Higher pay packages means the average Family has to work two or more jobs to pay their property taxes/health and less time with their children.
It's not the Teachers/Police pay,(People don't understand this)..it's the Pension and Health care. Retiring @ average 16k per month. Average age of retirement is 47 between Nassua Teachers/Police. This is where your taxes go.
They leave Long Island with our money and our kids follow because they cannot afford to stay here.
Pre Free Health Care and Pension, Long Island worked and thrived,..up to 1980's. Unions where strong and thriving as well.(Which was good).
To get elected,..Polls looked at the 300k plus Teacher/Police votes in NY and accepted to pass unrelized Union contracts.
Not just Long Island but all of NYS is in ruin and can not afford property taxes even before the housing bubble.
It's sad.
Teacher retirement, depending on which "tier" they are, is 30 years on the job or age 59-62. No teacher retires at 47 years with full pension. That's cops who have a 20 year out.
Higher pay packages does not mean better education,..Look @ Westbury, Roosevelt and the drug problems in Merrick etc.
Higher pay packages means the average Family has to work two or more jobs to pay their property taxes/health and less time with their children.
You have a point.
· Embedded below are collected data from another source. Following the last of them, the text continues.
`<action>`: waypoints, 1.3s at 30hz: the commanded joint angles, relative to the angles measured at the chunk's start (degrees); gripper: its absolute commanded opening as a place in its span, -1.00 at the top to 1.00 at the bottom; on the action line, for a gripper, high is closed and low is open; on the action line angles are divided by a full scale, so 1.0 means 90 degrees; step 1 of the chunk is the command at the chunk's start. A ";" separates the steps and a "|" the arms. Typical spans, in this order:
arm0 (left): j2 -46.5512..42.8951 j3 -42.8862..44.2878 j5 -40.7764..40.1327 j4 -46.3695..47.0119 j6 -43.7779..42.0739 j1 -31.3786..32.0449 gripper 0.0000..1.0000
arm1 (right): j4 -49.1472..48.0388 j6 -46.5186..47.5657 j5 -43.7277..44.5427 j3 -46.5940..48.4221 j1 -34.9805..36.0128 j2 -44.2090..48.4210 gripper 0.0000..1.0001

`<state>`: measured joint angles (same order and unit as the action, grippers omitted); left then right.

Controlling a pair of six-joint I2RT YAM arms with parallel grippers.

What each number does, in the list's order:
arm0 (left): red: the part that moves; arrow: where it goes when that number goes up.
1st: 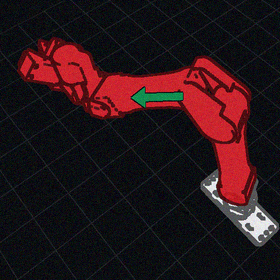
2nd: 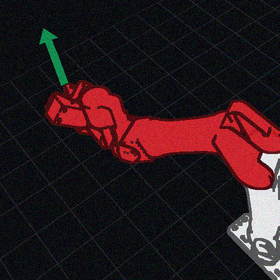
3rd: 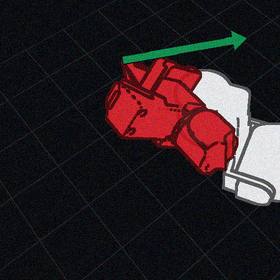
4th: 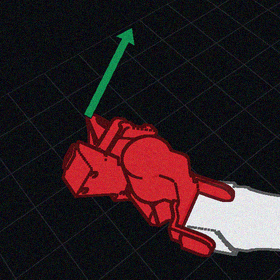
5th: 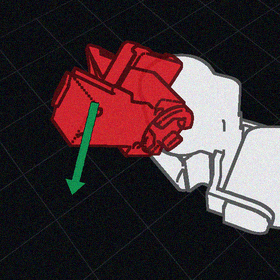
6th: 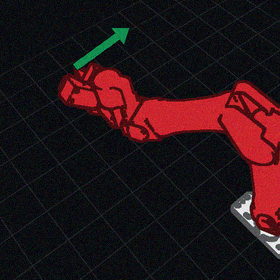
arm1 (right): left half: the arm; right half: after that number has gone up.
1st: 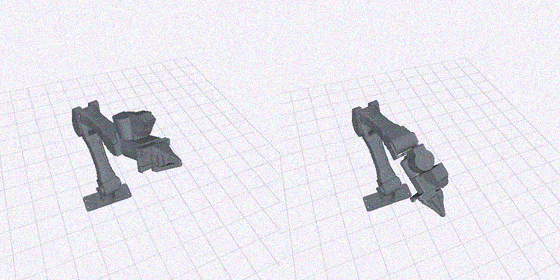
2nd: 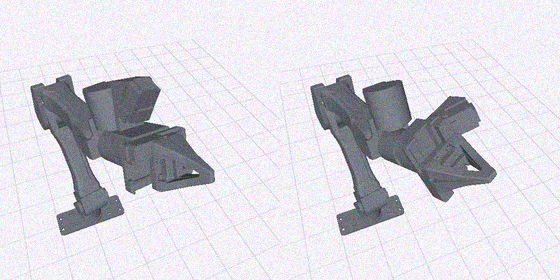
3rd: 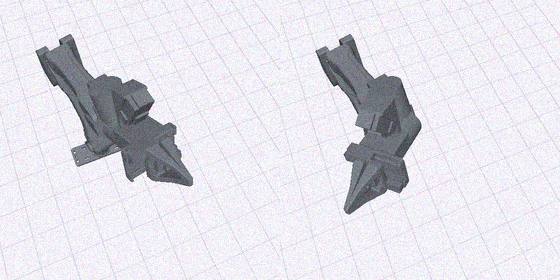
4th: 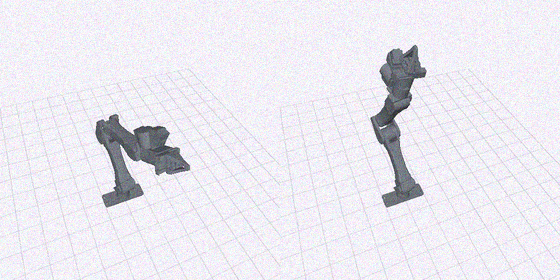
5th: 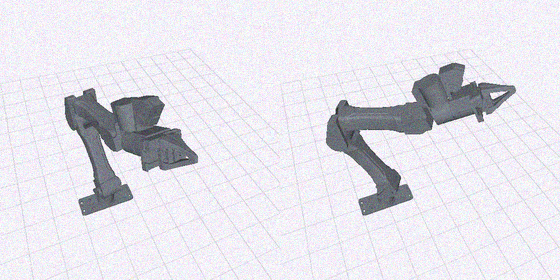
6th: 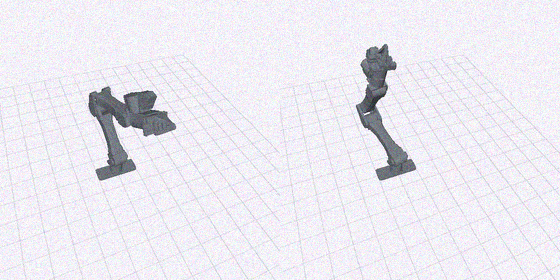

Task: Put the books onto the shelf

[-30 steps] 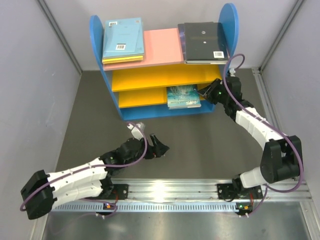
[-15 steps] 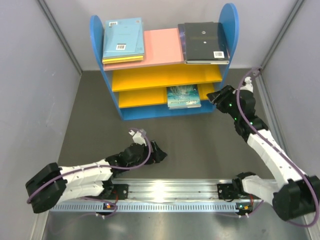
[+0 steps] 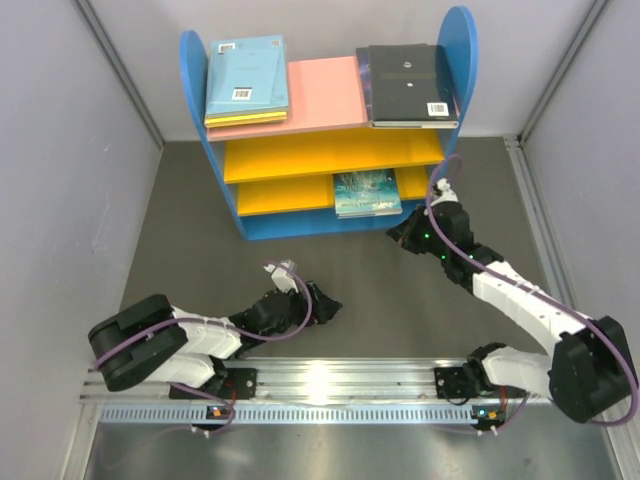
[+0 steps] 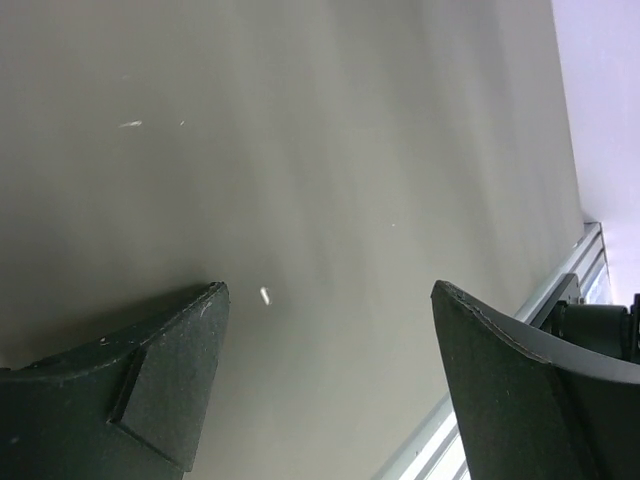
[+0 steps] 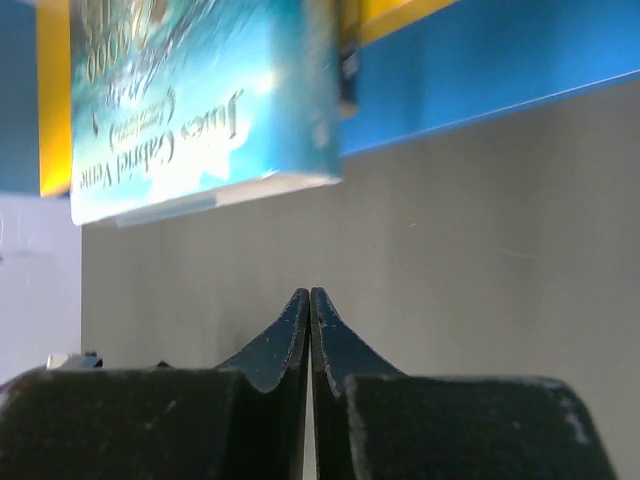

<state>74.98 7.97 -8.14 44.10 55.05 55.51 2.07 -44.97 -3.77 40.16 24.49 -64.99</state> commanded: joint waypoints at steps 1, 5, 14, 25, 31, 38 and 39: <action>0.0457 -0.0114 0.0104 0.0188 -0.0228 0.0005 -0.78 | -0.0776 0.0056 0.0018 0.0391 0.0393 -0.0248 1.00; 0.0614 -0.0094 0.0114 0.0286 -0.0257 0.0005 -0.78 | -0.0932 0.0016 0.0087 0.0897 0.0589 -0.0971 1.00; 0.0741 -0.0104 0.0084 0.0403 -0.0247 -0.0005 -0.78 | -0.1274 -0.0052 0.0057 0.1806 0.0726 -0.2163 1.00; 0.0878 -0.0104 0.0094 0.0501 -0.0257 -0.0005 -0.79 | -0.1245 -0.0072 0.0116 0.2344 0.0755 -0.2594 1.00; 0.0917 -0.0084 0.0084 0.0501 -0.0276 -0.0005 -0.79 | -0.1449 0.0211 -0.0088 0.1613 0.0833 -0.1873 1.00; 0.0868 -0.0094 0.0075 0.0462 -0.0286 -0.0005 -0.79 | -0.1431 0.1069 -0.0352 -0.0035 0.1165 0.0090 0.88; 0.0858 -0.0085 0.0075 0.0442 -0.0286 -0.0005 -0.79 | -0.1353 0.1148 -0.0343 -0.0213 0.1224 0.0363 0.84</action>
<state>81.28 8.03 -7.73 52.93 53.82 55.51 -7.77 -39.72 -5.63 41.76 33.32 -69.06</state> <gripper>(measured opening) 0.891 0.072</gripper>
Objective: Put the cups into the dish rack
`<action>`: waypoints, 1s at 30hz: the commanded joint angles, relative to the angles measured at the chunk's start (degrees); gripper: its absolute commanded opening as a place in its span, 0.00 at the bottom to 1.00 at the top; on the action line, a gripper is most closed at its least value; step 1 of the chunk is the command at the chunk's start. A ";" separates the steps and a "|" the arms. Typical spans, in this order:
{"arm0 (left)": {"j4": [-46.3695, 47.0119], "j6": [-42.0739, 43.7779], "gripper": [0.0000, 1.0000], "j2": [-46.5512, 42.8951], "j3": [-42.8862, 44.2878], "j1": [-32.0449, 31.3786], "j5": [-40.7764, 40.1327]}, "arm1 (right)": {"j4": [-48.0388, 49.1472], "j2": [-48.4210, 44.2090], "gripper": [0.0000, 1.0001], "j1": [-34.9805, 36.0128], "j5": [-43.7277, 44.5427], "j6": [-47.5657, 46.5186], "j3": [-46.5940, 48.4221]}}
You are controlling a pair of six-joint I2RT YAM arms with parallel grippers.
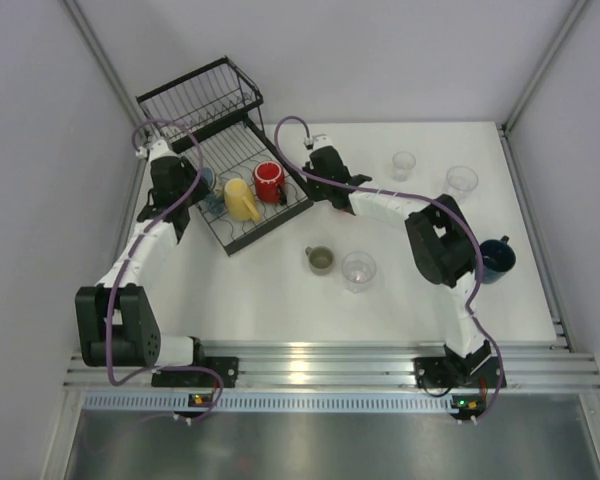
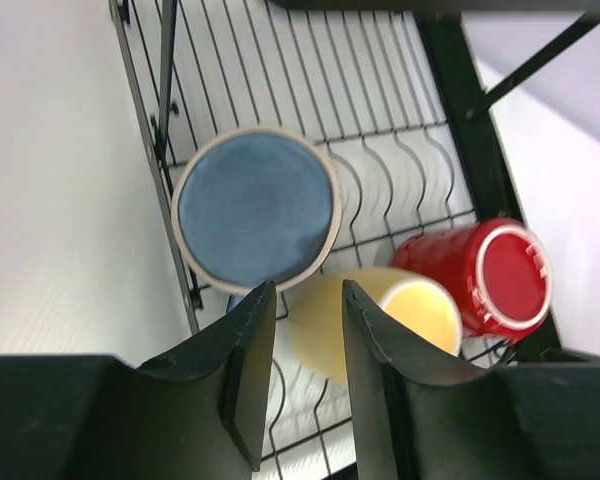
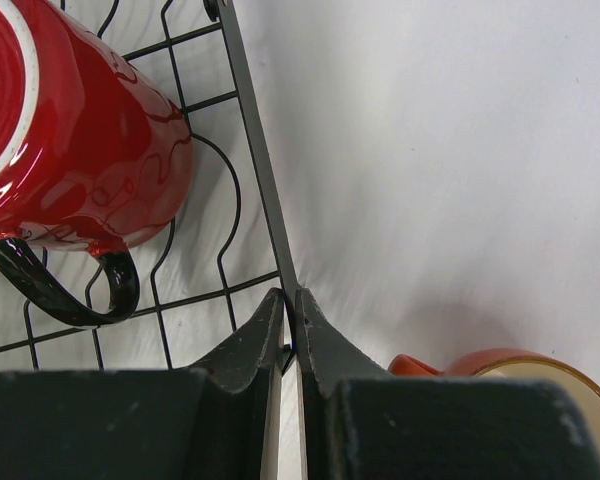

For instance, according to Newsday, one of the highest earning teachers on LI makes well over $200,000 a year (note: he also teachers summer school swimming and after school activities to earn this). He works in Central Islip, which is certainly not a stellar school district (about 6 from the BOTTOM in rank).
Then we can consider how local private schools (religious or otherwise) compensate their teachers, which is much more like the private sector than the public schools.
Private schools are doing their job.
People pay EXTRA for their kids to attend private schools.
Private schools also attract competent teachers. (I have not heard of a "teacher shortage" for local private schools.)
They do that without the comprehensive benefits, jumbo pensions, and higher salaries of the public school teachers.
Sadly for some, the 21st century payscale plus 1950s benefits and pensions are no longer sustainable. Something has to give, and if we look at how local private schools compensate their teachers, yet still manage to attract competent teachers and provide educations consumers are willing to pay more for, the theory that "High teacher pay and benefits is what keeps LI public schools good!!!" wears very thin.
I don't think the excesses in the compensation always lead to attracting the most qualified. It seems to me, that the LI school system has turned into an overly tight knit community that may not have open arms to an outsider that is more qualified over someone that's connected. Heck, I know people from here who can't break in! But he says city teachers have more job stability these days anyway.